CVE-2026-8980
Description
The Mennekes Amtron series (firmware versions ≤ 5.22.3) is vulnerable to privilege escalation. An authenticated low-privileged user can change the passwords of the admin (operator) and manufacturer accounts via crafted POST requests.
AI Insight
LLM-synthesized narrative grounded in this CVE's description and references.

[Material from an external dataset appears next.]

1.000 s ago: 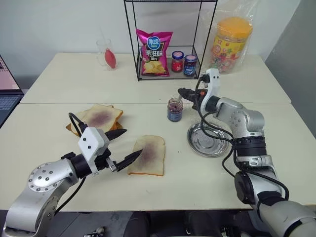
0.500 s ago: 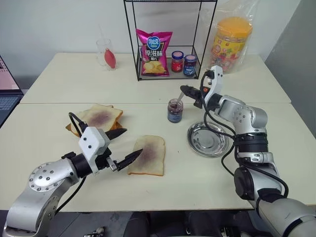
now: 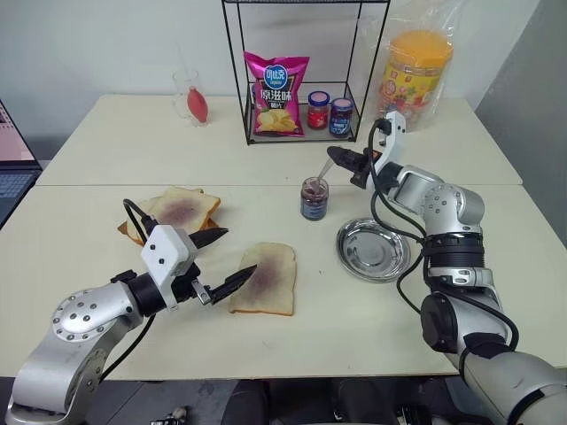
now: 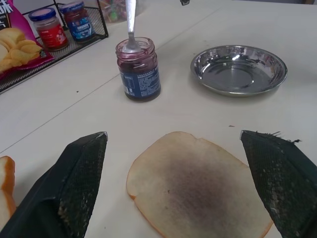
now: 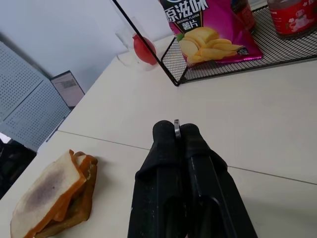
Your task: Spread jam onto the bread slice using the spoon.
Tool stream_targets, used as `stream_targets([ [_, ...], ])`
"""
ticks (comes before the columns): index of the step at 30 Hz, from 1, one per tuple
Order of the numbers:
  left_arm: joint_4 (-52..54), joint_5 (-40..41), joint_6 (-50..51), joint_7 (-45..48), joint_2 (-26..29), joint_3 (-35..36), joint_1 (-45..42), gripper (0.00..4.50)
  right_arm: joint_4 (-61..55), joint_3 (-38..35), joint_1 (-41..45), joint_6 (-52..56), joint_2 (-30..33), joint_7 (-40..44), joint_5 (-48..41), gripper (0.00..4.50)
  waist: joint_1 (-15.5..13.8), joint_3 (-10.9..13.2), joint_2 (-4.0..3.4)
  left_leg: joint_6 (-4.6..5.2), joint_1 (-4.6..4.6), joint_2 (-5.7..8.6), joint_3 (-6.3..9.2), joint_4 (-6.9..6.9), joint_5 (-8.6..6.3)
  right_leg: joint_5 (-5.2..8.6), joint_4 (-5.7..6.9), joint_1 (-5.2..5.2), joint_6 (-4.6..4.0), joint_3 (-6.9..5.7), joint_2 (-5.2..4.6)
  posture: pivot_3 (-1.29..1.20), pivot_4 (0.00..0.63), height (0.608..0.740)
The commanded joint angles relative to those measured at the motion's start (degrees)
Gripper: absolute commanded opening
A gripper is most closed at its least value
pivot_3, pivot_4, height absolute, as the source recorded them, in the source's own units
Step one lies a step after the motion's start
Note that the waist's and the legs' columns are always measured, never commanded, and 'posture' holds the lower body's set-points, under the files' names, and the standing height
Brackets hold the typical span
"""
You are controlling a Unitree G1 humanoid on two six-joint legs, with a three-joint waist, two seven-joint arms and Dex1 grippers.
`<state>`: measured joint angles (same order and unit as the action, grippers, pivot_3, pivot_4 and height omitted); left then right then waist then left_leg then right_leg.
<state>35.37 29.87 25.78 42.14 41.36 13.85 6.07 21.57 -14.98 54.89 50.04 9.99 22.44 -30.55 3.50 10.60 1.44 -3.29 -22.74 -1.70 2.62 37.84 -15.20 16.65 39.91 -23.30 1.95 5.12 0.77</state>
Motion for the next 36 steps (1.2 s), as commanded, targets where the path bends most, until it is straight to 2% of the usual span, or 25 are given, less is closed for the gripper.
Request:
stream_targets([
  [1,1.2,-0.3,-0.8,0.3,0.6,0.4,-0.5,4.50,-0.8,-2.2,1.6,0.6,0.2,-0.7,-2.3,0.02,0.0,0.0,-0.01,0.00,0.00,0.00,0.00,0.00,0.00,0.00,0.00,0.00,0.00,0.00,0.00,0.00,0.150,0.740],
  [14,0.8,-0.7,-1.1,0.7,0.6,0.5,-0.8,4.50,-0.3,-2.9,1.6,1.8,0.6,-1.8,-3.5,0.02,0.0,0.0,-0.02,0.00,-0.02,0.00,-0.01,-0.01,0.00,0.00,-0.04,0.00,0.00,0.01,0.00,0.00,0.150,0.740],
  [24,0.2,-1.4,-1.9,1.5,0.2,0.6,-0.5,4.50,1.2,-7.2,2.7,4.7,-0.4,-6.3,-6.9,0.02,0.2,0.0,-0.02,0.00,-0.03,0.00,-0.01,-0.02,0.00,0.00,-0.05,-0.01,0.00,0.01,0.00,0.00,0.150,0.740],
  [36,-0.3,-1.8,-3.0,1.8,0.0,0.5,0.2,4.50,1.2,-8.2,2.9,5.5,0.0,-7.9,-8.8,0.02,0.3,0.0,-0.03,0.01,-0.06,0.00,-0.02,-0.03,0.00,0.01,-0.11,-0.01,0.01,0.01,0.00,0.00,0.150,0.740],
])
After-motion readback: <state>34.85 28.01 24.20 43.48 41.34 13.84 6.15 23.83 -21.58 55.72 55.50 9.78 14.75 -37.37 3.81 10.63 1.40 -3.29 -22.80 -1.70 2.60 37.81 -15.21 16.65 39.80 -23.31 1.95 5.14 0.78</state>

Authenticated low-privileged user can change admin and manufacturer account passwords in Mennekes Amtron series via crafted POST requests.
Vulnerability
The Mennekes Amtron series, specifically firmware versions ≤ 5.22.3, contains a privilege escalation vulnerability. An authenticated low-privileged user can send crafted POST requests to change the passwords of the admin (operator) and manufacturer accounts. Affected models include Amtron Professional, Amtron Professional (Eichrecht), Amedio Professional, Amtron Charge Control, Amtron Professional Twincharge, and Smart-T PnC. [1]
Exploitation
An attacker must first obtain a low-privileged session on the device. With network access, they send a POST request (e.g., to /operator/operator) containing the new password parameter (e.g., UserPwdPlain_custom=asdf). No additional authentication or special privileges are required beyond the existing low-privileged session. [1]
Impact
Successful exploitation allows the attacker to gain full administrative control over the device. This can lead to complete device takeover, loss of access control over the charging infrastructure, and potential service disruptions. Confidentiality, integrity, and availability of the system are compromised. [1]
Mitigation
As of the publication date, no patched firmware version has been released. The vendor, Mennekes, has not disclosed a workaround. Users are advised to contact Mennekes for updates and to restrict network access to the affected devices. The vulnerability is not currently listed in CISA's Known Exploited Vulnerabilities catalog. [1]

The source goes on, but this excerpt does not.